One of the hidden gems here at the Salsaddiction website is a wiki dedicated to documenting all the Rueda de Casino moves taught in our Salsaddiction classes.  You can find the wiki two ways, by following this URL – or at

The Wiki has over a hundred moves separated into basics, beginner, intermediate and advanced.  Each move has a description, and a Spanish to English translation of the pattern’s name.

Because dance is a three dimensional activity, the best way to learn it is by first having an instructor show you how to go through the pattern.  Then to keep the moves refreshed, watch a video.  The video can also show you things that you may have missed in class. To that end, as much as possible, each move in the wiki also includes videos of the moves.  Where there are regional variants, the wiki even attempts to document those differences.

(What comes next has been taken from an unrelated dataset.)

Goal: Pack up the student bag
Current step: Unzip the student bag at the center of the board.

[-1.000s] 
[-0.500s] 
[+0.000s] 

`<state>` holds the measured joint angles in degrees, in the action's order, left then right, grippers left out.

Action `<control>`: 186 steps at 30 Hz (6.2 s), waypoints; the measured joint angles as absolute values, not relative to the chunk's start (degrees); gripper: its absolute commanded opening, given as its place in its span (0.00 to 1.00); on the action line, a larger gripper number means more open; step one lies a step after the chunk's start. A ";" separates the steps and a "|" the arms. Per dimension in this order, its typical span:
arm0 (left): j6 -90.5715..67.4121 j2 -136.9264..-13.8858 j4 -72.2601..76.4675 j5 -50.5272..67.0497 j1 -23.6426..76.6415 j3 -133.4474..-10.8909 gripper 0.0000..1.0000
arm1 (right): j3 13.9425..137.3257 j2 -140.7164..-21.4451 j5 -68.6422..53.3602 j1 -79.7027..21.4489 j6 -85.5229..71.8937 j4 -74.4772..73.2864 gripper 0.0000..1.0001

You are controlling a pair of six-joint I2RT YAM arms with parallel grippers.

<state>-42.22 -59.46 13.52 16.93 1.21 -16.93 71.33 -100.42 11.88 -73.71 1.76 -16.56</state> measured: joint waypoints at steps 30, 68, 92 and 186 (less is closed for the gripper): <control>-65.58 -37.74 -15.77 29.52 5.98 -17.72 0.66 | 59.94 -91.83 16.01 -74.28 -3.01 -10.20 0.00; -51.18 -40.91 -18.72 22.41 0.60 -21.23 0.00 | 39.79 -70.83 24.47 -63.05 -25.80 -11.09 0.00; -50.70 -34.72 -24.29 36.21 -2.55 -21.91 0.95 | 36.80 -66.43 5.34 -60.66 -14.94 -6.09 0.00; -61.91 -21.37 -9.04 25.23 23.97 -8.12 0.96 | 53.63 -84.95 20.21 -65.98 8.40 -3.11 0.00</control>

For example, below is a screenshot of  the page for the Setenta pattern showing the prep, two instructional videos, advanced styling videos and even a regional variation video:

Because there is such a large jump in the learning curve between beginner and intermediate in Rueda, another unofficial benefit that Salsaddiction provides is a mailing list for Level II Rueda dancers.  After every class, an email is sent out listing all the moves taught in class and links to the Wiki.

Catch me in class and I will add you to our Level II mailing list or click to email me here.

The Rueda wiki is a unique resource unlike any other site and best of all, you are welcome to add your fixes!  It is a Wiki after all!  (You will need to create a free account and answer some tough questions like “Are you a bot?”)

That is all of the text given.